If I have two groups of small molecules with different properties, e.g. one can penetrate membranes and the other cannot, and I have an m × n matrix of m small molecules and n descriptors (e.g. polar surface area, molecular weight), can I use, say, limma to identify descriptors that differ between these two groups? So basically, I would just be using limma on molecular descriptors instead of gene expression data. If it makes any difference, some of these descriptors are discrete (e.g. number of rotatable bonds) and some are continuous (e.g. weight.)

If so, would I have to prepare the data in any special way? If not, what algorithms would be best for this sort of task?

limma edger deseq2 cheminformatics • 695 views

ADD COMMENT • link updated 5.7 years ago by Aaron Lun ★ 28k • written 5.7 years ago by perdedorium • 0

score 3 · Accepted Answer · 2018-08-23

I can foresee a number of problems. The biggest one is that the different molecules are not replicates of each other in a statistical sense. There is no sampling or uncertainty, because your few descriptor values are known quantities. In fact, there is no need for testing at all! Your "null hypothesis", such as it is, is that the means of these two groups of molecules are the same. Just see if the means of the two groups of molecules are different, and this will tell you directly whether your null hypothesis is true or false.
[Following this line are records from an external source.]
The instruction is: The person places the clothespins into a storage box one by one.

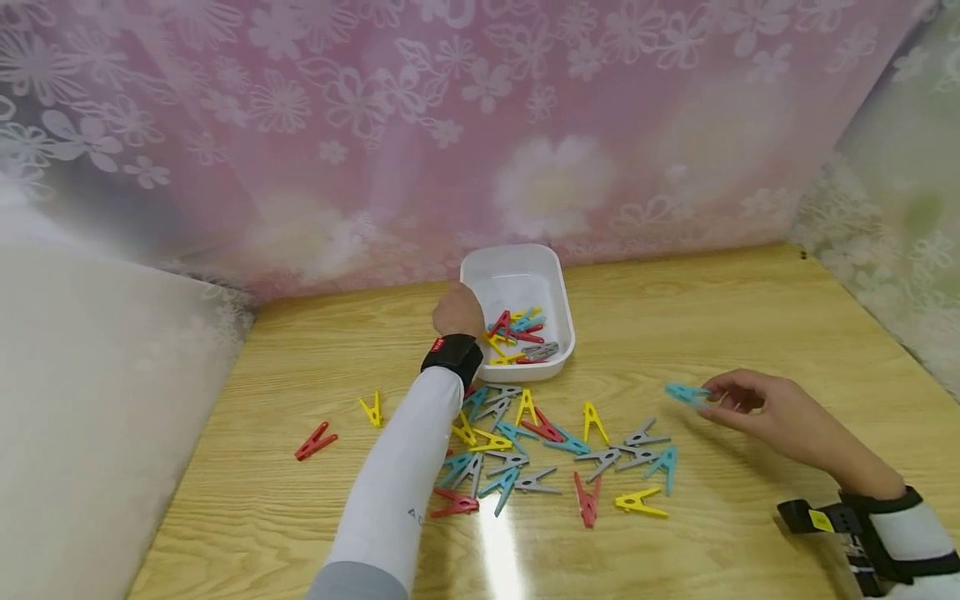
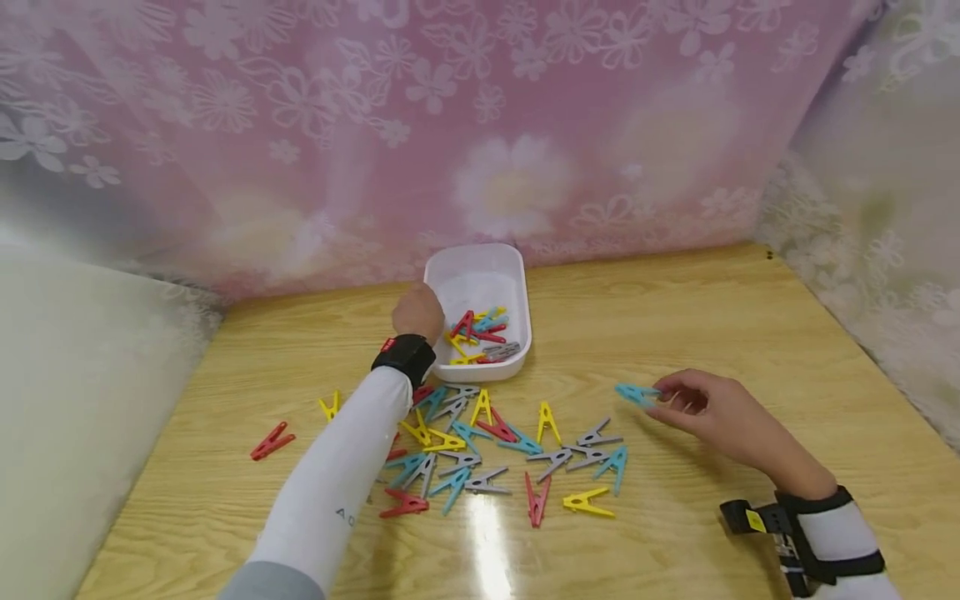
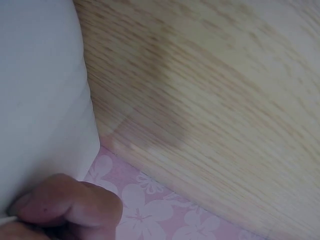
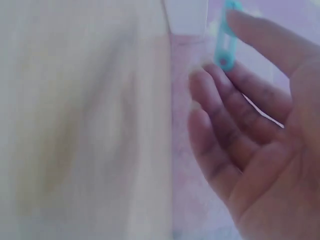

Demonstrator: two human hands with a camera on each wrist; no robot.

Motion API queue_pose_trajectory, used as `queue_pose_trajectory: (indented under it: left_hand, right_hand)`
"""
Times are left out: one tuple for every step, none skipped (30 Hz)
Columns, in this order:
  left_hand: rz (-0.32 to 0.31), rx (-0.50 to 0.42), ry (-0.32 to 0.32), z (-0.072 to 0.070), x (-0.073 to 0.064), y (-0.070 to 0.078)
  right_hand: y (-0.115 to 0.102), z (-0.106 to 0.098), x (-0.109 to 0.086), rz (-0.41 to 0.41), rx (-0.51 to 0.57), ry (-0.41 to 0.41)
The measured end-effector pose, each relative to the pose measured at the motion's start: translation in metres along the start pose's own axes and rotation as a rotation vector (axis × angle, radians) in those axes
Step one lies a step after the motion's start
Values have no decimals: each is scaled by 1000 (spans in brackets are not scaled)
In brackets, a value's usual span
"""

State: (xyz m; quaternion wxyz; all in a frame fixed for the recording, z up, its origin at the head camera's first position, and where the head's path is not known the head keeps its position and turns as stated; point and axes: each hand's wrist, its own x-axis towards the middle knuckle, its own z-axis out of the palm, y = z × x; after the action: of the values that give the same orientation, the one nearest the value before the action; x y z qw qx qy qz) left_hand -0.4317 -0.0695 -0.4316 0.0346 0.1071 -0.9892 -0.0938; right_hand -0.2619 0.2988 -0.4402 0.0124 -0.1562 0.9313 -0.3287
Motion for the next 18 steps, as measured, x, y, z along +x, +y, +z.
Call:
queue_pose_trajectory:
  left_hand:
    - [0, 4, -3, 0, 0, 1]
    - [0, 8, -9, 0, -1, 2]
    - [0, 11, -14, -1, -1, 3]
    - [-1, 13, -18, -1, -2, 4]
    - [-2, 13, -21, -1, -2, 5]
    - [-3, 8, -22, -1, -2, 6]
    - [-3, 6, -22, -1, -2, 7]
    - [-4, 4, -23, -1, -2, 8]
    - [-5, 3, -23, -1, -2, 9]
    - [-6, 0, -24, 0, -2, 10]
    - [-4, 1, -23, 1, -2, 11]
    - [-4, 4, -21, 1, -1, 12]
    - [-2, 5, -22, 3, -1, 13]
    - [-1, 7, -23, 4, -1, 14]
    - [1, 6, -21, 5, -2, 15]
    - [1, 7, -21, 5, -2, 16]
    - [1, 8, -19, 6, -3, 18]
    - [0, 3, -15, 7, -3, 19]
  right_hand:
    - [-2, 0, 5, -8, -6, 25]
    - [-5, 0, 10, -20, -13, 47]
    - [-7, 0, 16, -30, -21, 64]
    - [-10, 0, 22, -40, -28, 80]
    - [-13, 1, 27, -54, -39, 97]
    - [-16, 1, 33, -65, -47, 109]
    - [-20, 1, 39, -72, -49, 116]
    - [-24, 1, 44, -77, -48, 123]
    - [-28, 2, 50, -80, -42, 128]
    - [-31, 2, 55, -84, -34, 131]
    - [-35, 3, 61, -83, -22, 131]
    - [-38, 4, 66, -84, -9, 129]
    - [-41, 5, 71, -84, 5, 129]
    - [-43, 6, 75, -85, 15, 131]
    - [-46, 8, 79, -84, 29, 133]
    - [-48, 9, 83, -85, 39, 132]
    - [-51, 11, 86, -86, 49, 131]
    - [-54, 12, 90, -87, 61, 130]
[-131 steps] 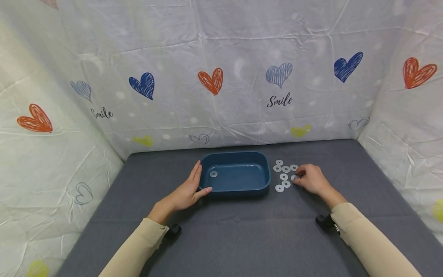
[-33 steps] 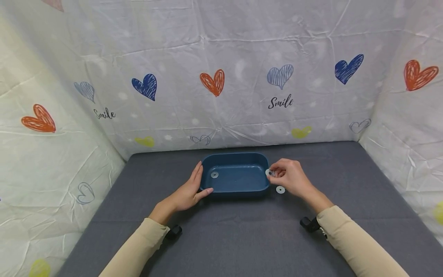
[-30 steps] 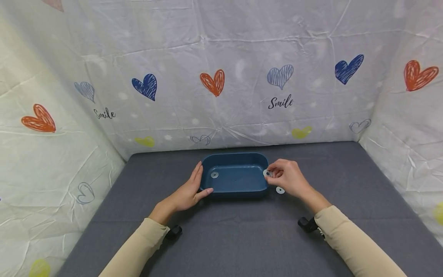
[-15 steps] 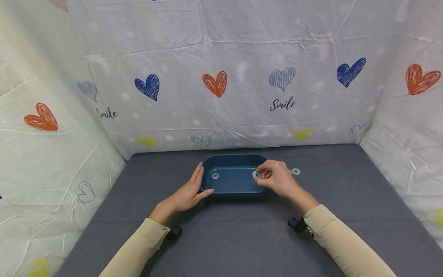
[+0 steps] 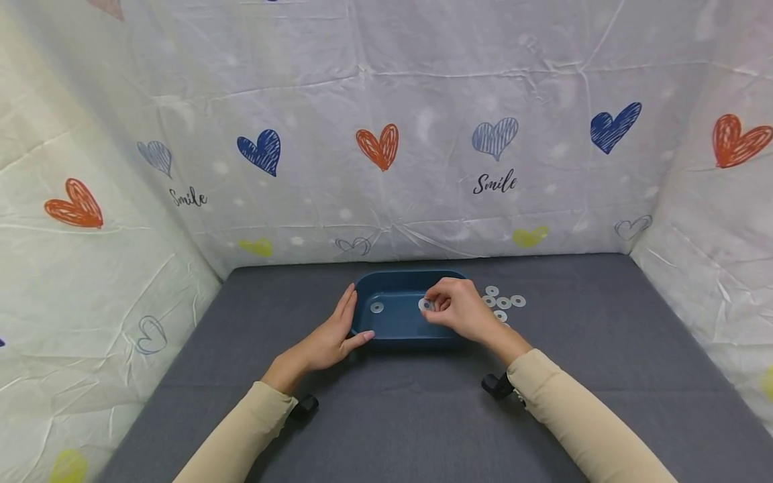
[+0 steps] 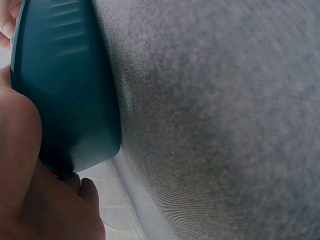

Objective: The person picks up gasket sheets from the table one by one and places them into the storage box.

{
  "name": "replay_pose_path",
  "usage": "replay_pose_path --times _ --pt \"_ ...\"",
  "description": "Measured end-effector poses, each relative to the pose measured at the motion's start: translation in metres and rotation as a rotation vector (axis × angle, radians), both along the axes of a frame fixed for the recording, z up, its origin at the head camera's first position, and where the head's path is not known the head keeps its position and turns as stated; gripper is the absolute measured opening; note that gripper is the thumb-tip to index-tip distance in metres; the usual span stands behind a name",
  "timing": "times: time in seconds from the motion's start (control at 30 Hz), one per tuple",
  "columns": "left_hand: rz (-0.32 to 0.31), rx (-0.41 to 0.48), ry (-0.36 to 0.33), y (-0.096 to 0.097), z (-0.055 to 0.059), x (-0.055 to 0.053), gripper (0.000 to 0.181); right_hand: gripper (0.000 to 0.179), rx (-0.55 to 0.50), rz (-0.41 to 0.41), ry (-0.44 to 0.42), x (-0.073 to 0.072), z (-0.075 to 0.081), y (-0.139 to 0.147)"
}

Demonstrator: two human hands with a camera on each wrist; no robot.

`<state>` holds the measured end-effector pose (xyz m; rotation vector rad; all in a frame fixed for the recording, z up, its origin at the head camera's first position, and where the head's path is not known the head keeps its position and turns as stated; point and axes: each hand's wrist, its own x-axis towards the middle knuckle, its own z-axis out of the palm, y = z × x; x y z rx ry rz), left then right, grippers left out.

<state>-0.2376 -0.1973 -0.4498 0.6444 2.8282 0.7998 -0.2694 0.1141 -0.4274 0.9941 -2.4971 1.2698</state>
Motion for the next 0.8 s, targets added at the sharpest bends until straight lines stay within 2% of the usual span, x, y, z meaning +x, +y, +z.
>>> replay_pose_path --times 0.37,0.8 --pt "0.011 -0.010 0.007 0.000 -0.001 0.000 0.101 0.015 0.014 0.021 0.032 -0.007 -0.003 -0.022" --pt "0.012 -0.023 -0.005 0.001 0.001 0.001 0.100 0.016 0.056 0.037 0.009 -0.020 -0.008 -0.051"
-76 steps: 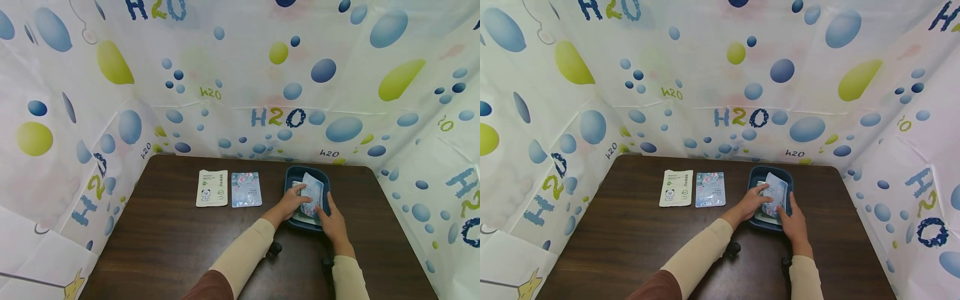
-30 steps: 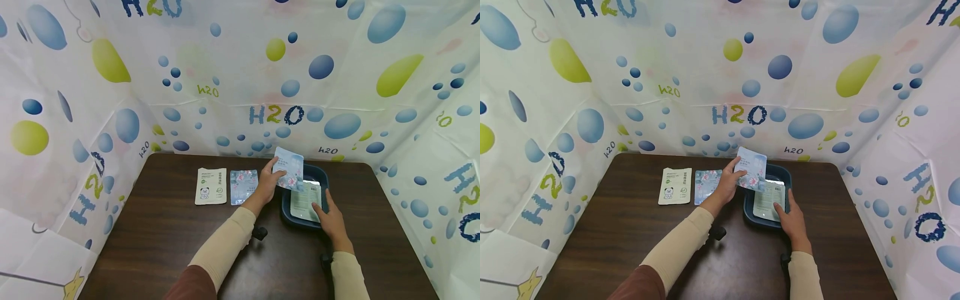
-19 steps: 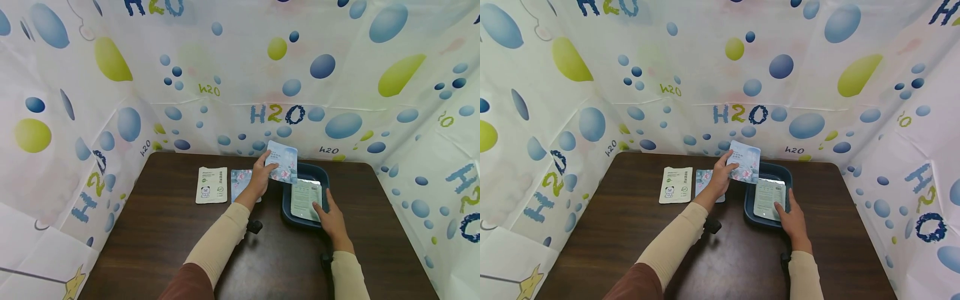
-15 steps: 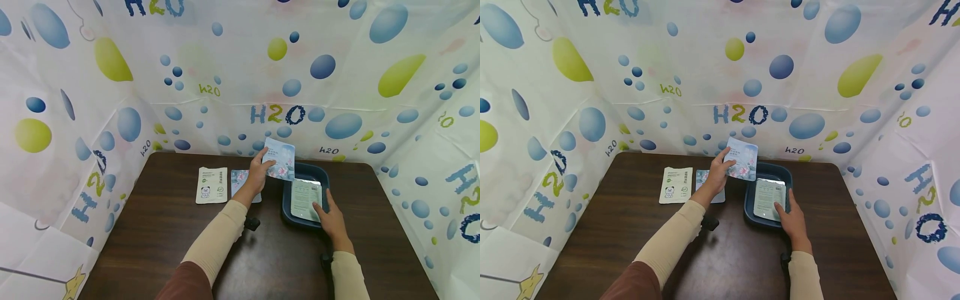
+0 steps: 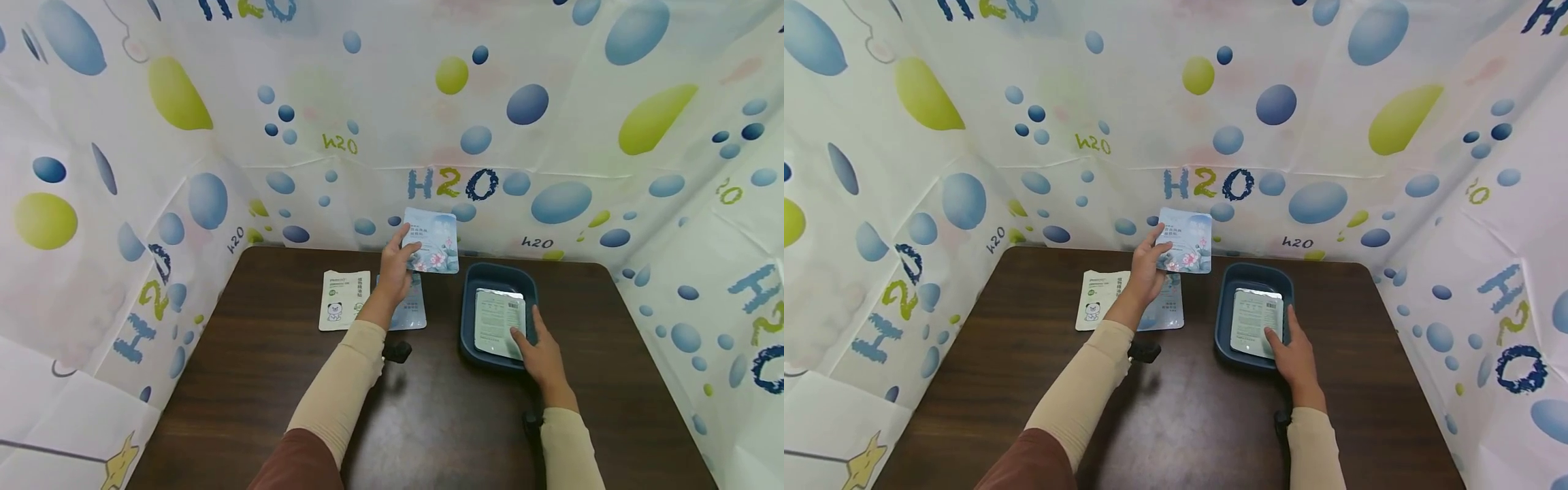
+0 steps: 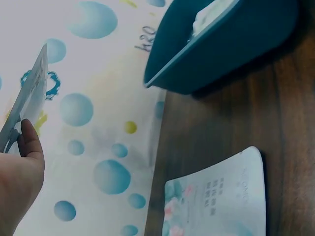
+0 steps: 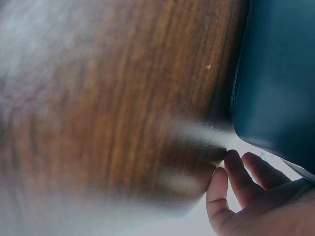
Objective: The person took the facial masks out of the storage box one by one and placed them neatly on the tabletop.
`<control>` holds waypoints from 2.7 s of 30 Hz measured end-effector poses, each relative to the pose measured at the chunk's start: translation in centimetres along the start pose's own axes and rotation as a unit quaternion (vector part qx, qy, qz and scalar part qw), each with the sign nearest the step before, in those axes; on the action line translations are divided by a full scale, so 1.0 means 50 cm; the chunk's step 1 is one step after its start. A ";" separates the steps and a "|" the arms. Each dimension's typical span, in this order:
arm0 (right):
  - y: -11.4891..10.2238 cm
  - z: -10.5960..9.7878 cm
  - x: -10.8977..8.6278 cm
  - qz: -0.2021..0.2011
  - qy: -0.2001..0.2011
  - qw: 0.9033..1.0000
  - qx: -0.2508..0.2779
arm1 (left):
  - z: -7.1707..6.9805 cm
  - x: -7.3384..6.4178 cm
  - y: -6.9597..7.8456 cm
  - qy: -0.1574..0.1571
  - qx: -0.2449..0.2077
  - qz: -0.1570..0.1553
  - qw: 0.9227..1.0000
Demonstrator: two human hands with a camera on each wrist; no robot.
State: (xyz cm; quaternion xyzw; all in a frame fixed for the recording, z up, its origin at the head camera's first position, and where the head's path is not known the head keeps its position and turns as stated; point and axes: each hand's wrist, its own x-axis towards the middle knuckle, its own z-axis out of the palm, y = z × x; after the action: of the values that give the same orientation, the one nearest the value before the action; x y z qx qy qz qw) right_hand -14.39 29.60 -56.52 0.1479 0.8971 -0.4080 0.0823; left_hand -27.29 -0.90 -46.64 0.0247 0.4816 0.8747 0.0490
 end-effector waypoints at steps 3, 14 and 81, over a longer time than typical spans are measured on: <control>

And that an exact answer: because if you "repeat" your "experiment" (i.e., analytically re-compute the weights and rotatable bonds, presumably by looking at the structure), you will get the same answer, as the descriptor values won't change.

If you want to make meaningful statements about statistical significance, then you need to think about distributions and randomness. I do not see how it is possible to do that here. Perhaps one could assume that the penetrating molecules are randomly "sampled" from the entire space of possible molecules that can penetrate membranes, in which case you could make general inferences about the differences between penetrating and non-penetrating molecules. But I doubt that the molecules were randomly chosen from whatever the space of possible molecules might be.

Going into the more technical issues: limma uses a normal model, which will not be appropriate for at least some of the variables you've described. I can also anticipate problems with empirical Bayes shrinkage and modelling of the mean-variance trend, which probably won't make any sense when you have a bag of very different variables, each of which will differ in their variance.

It seems like what you really want is an algorithm that tells you which variables are most likely to distinguish between penetrating and non-penetrating molecules. This is a classic application of LASSO (see the glmnet package), where you can use a logistic model to fit the various descriptors to the response (i.e., penetrating or not). You will then get an ordered set of descriptors in terms of their importance for distinguishing between penetrating and non-penetrating molecules. The same approach can be used for any classifier (e.g., SVMs, random forests) but LASSO makes it easy to interpret the results. Of course, it means that you can't say that "the penetrating molecules are significantly heavier", but this doesn't really make sense in the first place, as I mentioned above.